Assignment: For the listing below, give the number of lines that hold the string "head", without anything else.
[[ Recorded data, beginning ]]
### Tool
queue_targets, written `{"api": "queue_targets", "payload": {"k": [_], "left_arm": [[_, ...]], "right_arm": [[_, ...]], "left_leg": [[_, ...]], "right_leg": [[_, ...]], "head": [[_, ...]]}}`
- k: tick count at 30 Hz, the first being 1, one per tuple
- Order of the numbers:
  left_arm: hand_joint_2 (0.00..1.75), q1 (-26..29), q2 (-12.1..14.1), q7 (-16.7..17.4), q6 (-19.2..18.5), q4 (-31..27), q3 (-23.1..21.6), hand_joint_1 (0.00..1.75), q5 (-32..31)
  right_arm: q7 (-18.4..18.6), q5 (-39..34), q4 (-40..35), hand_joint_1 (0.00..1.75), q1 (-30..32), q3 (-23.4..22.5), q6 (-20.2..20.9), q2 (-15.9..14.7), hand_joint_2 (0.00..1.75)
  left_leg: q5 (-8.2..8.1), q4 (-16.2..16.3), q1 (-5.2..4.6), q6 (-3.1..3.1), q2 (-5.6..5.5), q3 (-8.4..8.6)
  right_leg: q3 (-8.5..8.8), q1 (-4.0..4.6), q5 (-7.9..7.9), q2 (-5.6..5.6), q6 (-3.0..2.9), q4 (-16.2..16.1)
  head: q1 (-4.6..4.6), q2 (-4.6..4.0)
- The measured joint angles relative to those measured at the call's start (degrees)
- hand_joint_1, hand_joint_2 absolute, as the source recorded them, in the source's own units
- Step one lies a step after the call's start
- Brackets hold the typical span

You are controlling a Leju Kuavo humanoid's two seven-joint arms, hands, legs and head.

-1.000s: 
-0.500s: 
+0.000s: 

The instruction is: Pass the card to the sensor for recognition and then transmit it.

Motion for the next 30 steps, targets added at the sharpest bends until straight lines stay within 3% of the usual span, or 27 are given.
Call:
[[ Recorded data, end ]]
Solved problem: 3